Conference presentation at IACM Conference on Mechanistic Machine Learning and Digital Twins for Computational Science, Engineering and Technology (MMLDT-CSET). The slides can be found here.

We devise an objective function for Bayesian inference for identifying linear dynamical systems from data on partially observed nonlinear dynamical systems. We show that this objective function is robust to noisy and sparse data, and when paired with techniques to enforce physical phenomena such as stability, our method outperforms the original physics-enforcing algorithm. Our approach uses a MAP estimator that is distinct from existing estimators by accounting for both measurement noise and model error, whereas least squares-based objectives can be shown to account for exclusively one or the other. Accounting for model error means that not only will the estimator assign a low cost to models that can exactly capture the dynamics, but it will also assign a low cost to models that are nearby these exact models in the parameter space, resulting in a smoother objective function that is easier to optimize over and thus more amenable to over-parameterized problems. Our method is therefore capable of accurately learning a basis, an initial condition, and the dynamics simultaneously, only requiring specification of the model order.

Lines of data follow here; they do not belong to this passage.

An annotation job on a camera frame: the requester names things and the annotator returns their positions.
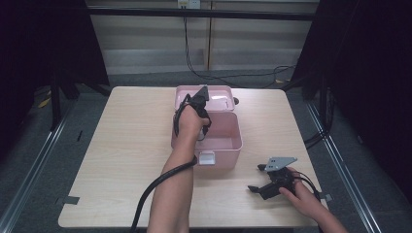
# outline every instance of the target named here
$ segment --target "human arm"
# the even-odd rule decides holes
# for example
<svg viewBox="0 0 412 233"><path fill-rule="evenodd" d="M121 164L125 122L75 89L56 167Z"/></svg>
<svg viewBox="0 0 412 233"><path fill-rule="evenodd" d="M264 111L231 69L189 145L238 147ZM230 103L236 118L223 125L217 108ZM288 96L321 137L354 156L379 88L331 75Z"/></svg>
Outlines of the human arm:
<svg viewBox="0 0 412 233"><path fill-rule="evenodd" d="M186 106L179 120L176 145L164 164L162 174L191 162L194 146L208 119L200 118ZM189 232L189 210L193 191L193 168L188 168L161 183L154 191L148 232Z"/></svg>
<svg viewBox="0 0 412 233"><path fill-rule="evenodd" d="M293 195L286 188L279 188L279 191L285 195L294 207L305 216L309 216L318 222L319 226L325 233L344 233L348 232L342 223L310 192L301 180L294 180Z"/></svg>

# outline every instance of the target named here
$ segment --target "black curtain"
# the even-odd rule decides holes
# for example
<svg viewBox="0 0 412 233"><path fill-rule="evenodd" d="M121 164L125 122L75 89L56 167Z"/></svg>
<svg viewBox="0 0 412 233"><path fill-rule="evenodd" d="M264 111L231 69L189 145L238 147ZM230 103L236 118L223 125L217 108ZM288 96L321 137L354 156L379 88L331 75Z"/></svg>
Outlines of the black curtain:
<svg viewBox="0 0 412 233"><path fill-rule="evenodd" d="M0 2L1 157L33 104L34 91L51 84L52 73L62 83L109 84L90 16L53 7L85 8L86 3Z"/></svg>

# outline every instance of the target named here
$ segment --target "black cable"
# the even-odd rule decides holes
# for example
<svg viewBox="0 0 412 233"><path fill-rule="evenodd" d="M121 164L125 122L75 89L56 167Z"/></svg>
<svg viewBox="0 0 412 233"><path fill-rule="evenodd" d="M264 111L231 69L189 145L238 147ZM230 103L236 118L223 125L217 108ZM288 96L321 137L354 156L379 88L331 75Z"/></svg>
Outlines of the black cable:
<svg viewBox="0 0 412 233"><path fill-rule="evenodd" d="M192 73L194 73L198 78L203 79L203 80L209 80L209 81L213 81L213 80L219 80L223 83L232 85L232 86L236 86L236 87L241 87L241 88L248 88L247 86L242 86L236 83L232 83L229 81L226 81L224 79L227 78L235 78L235 77L261 77L261 76L270 76L273 75L274 76L274 80L265 85L265 86L261 86L261 87L257 87L257 88L268 88L269 86L273 85L276 82L276 74L279 74L281 72L287 71L291 68L294 68L295 65L292 66L277 66L276 68L273 69L273 72L270 73L265 73L265 74L251 74L251 75L245 75L245 74L241 74L241 75L230 75L230 76L220 76L220 77L216 77L216 76L210 76L210 75L201 75L198 74L192 67L191 65L191 61L190 61L190 55L189 55L189 42L188 42L188 21L187 18L184 17L184 25L185 25L185 51L186 51L186 61L187 61L187 65L190 69L190 71Z"/></svg>
<svg viewBox="0 0 412 233"><path fill-rule="evenodd" d="M142 196L140 197L139 204L137 205L136 209L136 214L134 215L133 223L130 228L130 233L135 233L137 229L137 222L139 221L140 214L142 213L143 210L143 205L145 204L146 199L148 198L149 194L157 187L159 184L164 182L165 180L171 178L172 176L182 172L183 170L186 170L187 168L190 168L194 165L197 164L197 158L196 156L193 157L193 160L189 163L182 164L178 167L175 167L171 169L168 172L163 173L161 176L159 176L156 180L154 180L143 192Z"/></svg>

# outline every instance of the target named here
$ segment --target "power cable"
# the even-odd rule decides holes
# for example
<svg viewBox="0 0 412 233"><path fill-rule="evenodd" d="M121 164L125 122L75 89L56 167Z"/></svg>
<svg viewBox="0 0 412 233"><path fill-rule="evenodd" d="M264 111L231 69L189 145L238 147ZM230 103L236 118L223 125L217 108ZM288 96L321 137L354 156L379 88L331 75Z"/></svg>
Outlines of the power cable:
<svg viewBox="0 0 412 233"><path fill-rule="evenodd" d="M249 88L247 86L242 86L240 84L236 84L236 83L232 83L229 81L226 81L225 79L228 78L237 78L237 77L262 77L262 76L274 76L274 79L271 83L265 85L265 86L261 86L261 87L257 87L257 88L268 88L269 86L273 85L274 83L276 83L276 74L285 72L289 69L292 69L295 67L295 65L292 66L278 66L276 68L273 69L273 72L270 73L264 73L264 74L241 74L241 75L230 75L230 76L220 76L220 77L216 77L216 76L210 76L210 75L201 75L199 73L197 73L194 69L193 66L191 65L191 61L190 61L190 55L189 55L189 40L188 40L188 20L186 17L184 17L184 25L185 25L185 51L186 51L186 60L187 60L187 65L190 69L190 71L192 73L194 73L198 78L203 79L203 80L208 80L208 81L213 81L213 80L219 80L223 83L226 83L228 85L232 85L232 86L236 86L236 87L240 87L240 88Z"/></svg>

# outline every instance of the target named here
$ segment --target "pink box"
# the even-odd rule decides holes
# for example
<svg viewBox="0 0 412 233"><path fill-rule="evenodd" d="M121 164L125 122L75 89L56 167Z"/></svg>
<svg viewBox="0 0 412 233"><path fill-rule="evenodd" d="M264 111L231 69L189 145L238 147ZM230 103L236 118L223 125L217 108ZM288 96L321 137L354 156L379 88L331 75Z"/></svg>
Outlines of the pink box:
<svg viewBox="0 0 412 233"><path fill-rule="evenodd" d="M193 96L203 85L180 85L176 88L175 109L186 94ZM198 168L234 168L243 142L237 115L233 113L234 100L229 86L208 85L209 101L206 110L212 120L209 132L202 141L197 141L194 153ZM176 135L172 129L172 148Z"/></svg>

We then consider the problem of enforcing known physical phenomena in our learned model. For the problem of enforcing stability, we pair our method with a recently developed algorithm for learning stable matrices and show that our estimate outperforms methods that find the stable matrix closest to the least squares solution. Lastly, we consider Hamiltonian systems where we would like to ensure our model possesses properties such as conservation and symplecticness. To do this, we utilize the model parameterization used by Hamiltonian neural networks. We not only show that our objective function is more robust to sparse and noisy data than other methods that adopt this same parameterization, but we also show that the choice of a symplectic integrator within the objective function yields greater accuracy and certainty when compared to a non-symplectic integrator of equal order accuracy.